Mathieu Perreault Mathieu Perreault
La Presse

« Quand on lui donne une directive telle que “libérer la voie”, le robot doit identifier les objets à manipuler et où, comment et à quel endroit ils doivent être pris », explique par voie de communiqué Chad Kessens, un ingénieur du Laboratoire de recherche militaire (ARL) du Commandement de développement des capacités de combat de l’armée américaine (CCDC). « Il faut décider quel type d’interaction utiliser, et s’il faut soulever, bouger, pousser ou tirer l’objet pour atteindre le but. »
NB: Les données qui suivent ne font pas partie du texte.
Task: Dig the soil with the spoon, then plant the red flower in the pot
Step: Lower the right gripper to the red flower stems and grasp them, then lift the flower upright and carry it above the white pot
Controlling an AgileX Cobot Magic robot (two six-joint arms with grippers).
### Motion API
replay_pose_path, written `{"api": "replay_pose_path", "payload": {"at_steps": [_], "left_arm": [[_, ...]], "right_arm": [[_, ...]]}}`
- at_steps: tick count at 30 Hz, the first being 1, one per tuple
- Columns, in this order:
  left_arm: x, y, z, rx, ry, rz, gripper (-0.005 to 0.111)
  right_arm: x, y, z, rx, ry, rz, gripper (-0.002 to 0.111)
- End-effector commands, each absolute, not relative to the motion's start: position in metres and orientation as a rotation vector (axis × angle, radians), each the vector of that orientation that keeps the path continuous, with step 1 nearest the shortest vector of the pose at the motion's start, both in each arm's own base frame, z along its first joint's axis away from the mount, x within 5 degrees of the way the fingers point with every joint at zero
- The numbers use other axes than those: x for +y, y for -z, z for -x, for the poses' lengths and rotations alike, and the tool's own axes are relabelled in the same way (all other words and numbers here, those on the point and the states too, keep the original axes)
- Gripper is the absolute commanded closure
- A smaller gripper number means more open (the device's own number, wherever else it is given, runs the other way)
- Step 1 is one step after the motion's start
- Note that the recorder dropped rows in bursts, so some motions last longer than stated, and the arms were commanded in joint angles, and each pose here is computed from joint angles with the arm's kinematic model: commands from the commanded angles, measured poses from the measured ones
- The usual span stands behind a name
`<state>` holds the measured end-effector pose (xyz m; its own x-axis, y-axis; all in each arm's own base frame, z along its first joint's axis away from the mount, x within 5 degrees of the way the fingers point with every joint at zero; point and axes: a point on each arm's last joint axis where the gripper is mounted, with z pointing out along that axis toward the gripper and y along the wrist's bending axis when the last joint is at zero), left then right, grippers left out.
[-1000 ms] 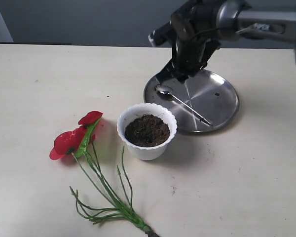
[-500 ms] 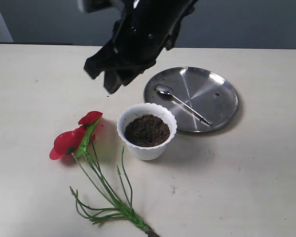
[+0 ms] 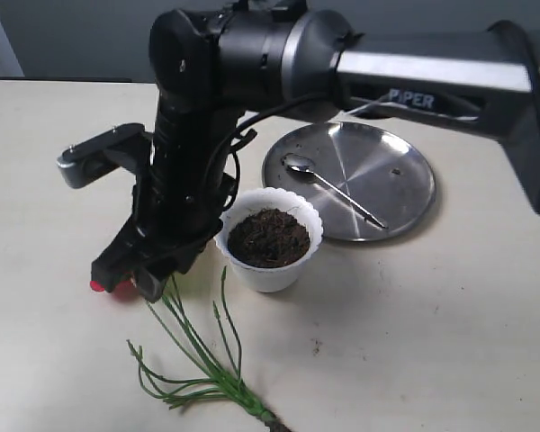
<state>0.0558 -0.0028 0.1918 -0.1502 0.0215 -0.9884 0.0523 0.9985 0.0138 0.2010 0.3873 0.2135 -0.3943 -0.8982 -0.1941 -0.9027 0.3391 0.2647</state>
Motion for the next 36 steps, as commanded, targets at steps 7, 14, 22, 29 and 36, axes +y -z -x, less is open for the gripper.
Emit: {"api": "replay_pose_path", "payload": {"at_steps": [7, 14, 22, 29, 36], "left_arm": [[-0.003, -0.192, -0.055, 1.714, 0.030, -0.052, 0.106], [-0.003, -0.192, -0.055, 1.714, 0.030, -0.052, 0.106], [-0.003, -0.192, -0.055, 1.714, 0.030, -0.052, 0.106], [-0.003, -0.192, -0.055, 1.714, 0.030, -0.052, 0.106], [-0.003, -0.192, -0.055, 1.714, 0.030, -0.052, 0.106]], "right_arm": [[0.403, -0.167, -0.203, 2.583, -0.491, 1.725, 0.062], [0.405, -0.141, -0.204, 2.638, -0.464, 1.742, 0.079], [0.409, -0.144, -0.200, 2.668, -0.565, 1.696, 0.108], [0.410, -0.166, -0.197, 2.627, -0.645, 1.676, 0.108], [0.403, -0.202, -0.204, 2.475, -0.559, 1.659, 0.108]]}}
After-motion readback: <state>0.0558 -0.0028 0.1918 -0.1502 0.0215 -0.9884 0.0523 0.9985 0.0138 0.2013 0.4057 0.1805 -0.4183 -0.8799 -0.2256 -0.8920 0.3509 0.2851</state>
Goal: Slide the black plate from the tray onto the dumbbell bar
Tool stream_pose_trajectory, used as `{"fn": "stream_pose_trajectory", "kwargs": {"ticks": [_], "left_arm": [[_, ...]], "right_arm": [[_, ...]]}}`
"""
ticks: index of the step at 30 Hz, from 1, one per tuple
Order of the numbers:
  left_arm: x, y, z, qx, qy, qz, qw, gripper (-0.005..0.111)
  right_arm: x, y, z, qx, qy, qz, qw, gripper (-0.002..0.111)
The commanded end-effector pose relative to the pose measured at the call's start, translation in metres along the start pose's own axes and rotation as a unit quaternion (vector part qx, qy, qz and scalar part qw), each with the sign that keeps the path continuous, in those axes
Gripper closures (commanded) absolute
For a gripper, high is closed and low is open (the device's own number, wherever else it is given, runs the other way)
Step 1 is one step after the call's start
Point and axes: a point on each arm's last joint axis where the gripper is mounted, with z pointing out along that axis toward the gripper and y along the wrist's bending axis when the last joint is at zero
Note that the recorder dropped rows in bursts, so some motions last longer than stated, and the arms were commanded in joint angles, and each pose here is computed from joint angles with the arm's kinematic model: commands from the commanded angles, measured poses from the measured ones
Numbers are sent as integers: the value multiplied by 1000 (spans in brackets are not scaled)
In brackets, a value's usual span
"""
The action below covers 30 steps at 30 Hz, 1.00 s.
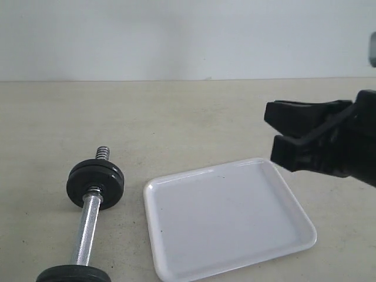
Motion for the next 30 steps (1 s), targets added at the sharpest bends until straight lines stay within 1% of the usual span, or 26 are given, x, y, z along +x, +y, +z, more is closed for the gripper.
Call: {"fn": "stream_pose_trajectory", "kwargs": {"ticks": [1,3,9,12,14,16,18,19,20,22,25,26,28,30], "left_arm": [[0,1,0,-7,-2,0,1000,79],[0,1,0,-7,-2,0,1000,79],[0,1,0,-7,-2,0,1000,79],[0,1,0,-7,-2,0,1000,79],[0,1,0,-7,-2,0,1000,79],[0,1,0,-7,-2,0,1000,79],[0,1,0,-7,-2,0,1000,79],[0,1,0,-7,-2,0,1000,79],[0,1,0,-7,-2,0,1000,79],[0,1,0,-7,-2,0,1000,79],[0,1,0,-7,-2,0,1000,79],[0,1,0,-7,-2,0,1000,79],[0,1,0,-7,-2,0,1000,79],[0,1,0,-7,-2,0,1000,79]], "right_arm": [[-16,-4,-19,4,-52,-62,997,107],[-17,-7,-26,7,-49,-68,996,107],[-6,-14,-49,-5,41,-133,990,107],[-6,-18,-62,9,44,-157,987,107],[-7,-23,-74,36,16,-158,987,107],[1,-27,-85,60,-17,-156,986,107],[13,-33,-94,85,-56,-157,982,107],[22,-40,-97,111,-81,-143,980,107],[27,-43,-98,123,-86,-139,979,107],[43,-55,-102,175,-111,-126,970,107],[58,-66,-108,224,-154,-99,957,107],[62,-69,-110,235,-173,-90,952,107],[59,-68,-117,241,-214,-80,943,107],[59,-67,-120,243,-222,-86,940,107]]}}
RoMan, le nom du robot manipulateur mis au point par l’Alliance collaborative de technologie robotique (RCTA) chapeautée par ARL, a été présenté à la réunion annuelle de RCTA à l’Université Carnegie Mellon à Pittsburgh le 17 octobre dernier. RoMan sortait de 10 jours de manœuvres à Camp Lejeune, une base en Caroline du Nord, où le robot a dû déblayer une rue de débris de manière à laisser le passage libre et sortir un sac suspect d’une boîte, une simulation d’une bombe artisanale.

L’alliance RCTA a été lancée il y a 10 ans avec la NASA, trois universités, dont Carnegie Mellon, et la firme de véhicules militaires General Dynamics Land Systems.

La prochaine étape est d’optimiser les communications entre RoMan et les soldats, pour que le robot puisse être contrôlé à distance avec des commandes portant sur ses objectifs plutôt que sur chaque tâche à accomplir. « L’objectif est que RoMan comprenne un langage de tous les jours », explique le communiqué.